* **Task item**: Using the listing below, copy exactly the lines from the one containing "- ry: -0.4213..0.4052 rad" to the one containing "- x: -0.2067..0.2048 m", both lines included, and no others.

* **Stored data**:
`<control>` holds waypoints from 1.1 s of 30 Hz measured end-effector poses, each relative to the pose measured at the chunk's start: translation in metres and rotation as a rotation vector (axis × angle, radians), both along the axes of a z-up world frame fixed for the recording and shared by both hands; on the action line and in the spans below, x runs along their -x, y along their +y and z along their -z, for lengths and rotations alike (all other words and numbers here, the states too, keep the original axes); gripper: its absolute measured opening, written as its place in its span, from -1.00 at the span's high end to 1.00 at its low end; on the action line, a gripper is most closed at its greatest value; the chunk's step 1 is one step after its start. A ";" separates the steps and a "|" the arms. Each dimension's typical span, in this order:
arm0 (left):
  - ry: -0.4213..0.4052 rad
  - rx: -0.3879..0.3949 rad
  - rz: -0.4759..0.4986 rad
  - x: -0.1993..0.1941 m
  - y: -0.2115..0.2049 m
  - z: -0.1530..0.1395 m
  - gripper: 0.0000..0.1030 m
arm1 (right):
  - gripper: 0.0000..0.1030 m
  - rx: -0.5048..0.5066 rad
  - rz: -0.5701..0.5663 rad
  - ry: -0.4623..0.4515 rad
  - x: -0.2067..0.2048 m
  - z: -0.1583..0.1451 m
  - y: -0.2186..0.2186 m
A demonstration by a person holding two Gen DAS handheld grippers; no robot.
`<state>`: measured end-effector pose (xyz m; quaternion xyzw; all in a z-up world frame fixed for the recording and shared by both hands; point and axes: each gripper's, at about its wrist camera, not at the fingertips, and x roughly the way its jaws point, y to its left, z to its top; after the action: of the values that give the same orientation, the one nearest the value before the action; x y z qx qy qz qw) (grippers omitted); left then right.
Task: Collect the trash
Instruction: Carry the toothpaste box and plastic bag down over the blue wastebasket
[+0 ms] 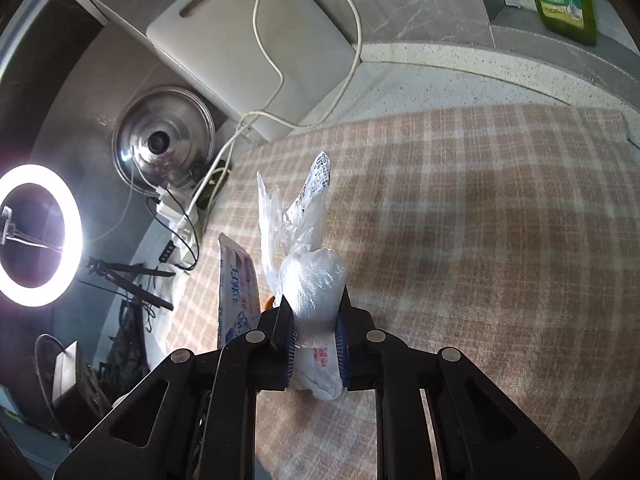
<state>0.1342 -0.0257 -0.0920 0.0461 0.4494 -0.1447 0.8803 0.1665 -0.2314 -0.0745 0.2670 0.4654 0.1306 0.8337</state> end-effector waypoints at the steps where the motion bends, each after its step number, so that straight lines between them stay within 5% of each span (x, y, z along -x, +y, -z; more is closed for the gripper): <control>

* **Response to the task**:
  - ry: -0.4213..0.4052 rad
  - rx: -0.3879..0.3949 rad
  - rz: -0.4759..0.4986 rad
  - x: -0.1993..0.1941 m
  - y: -0.2115..0.2049 m
  - z: -0.1530..0.1395 m
  - gripper: 0.0000..0.1030 m
arm1 (right):
  - gripper: 0.0000..0.1030 m
  - rx: -0.5048..0.5066 rad
  - rz: -0.5701..0.5663 rad
  - ry: -0.4623..0.4515 rad
  - x: -0.2067..0.2048 m

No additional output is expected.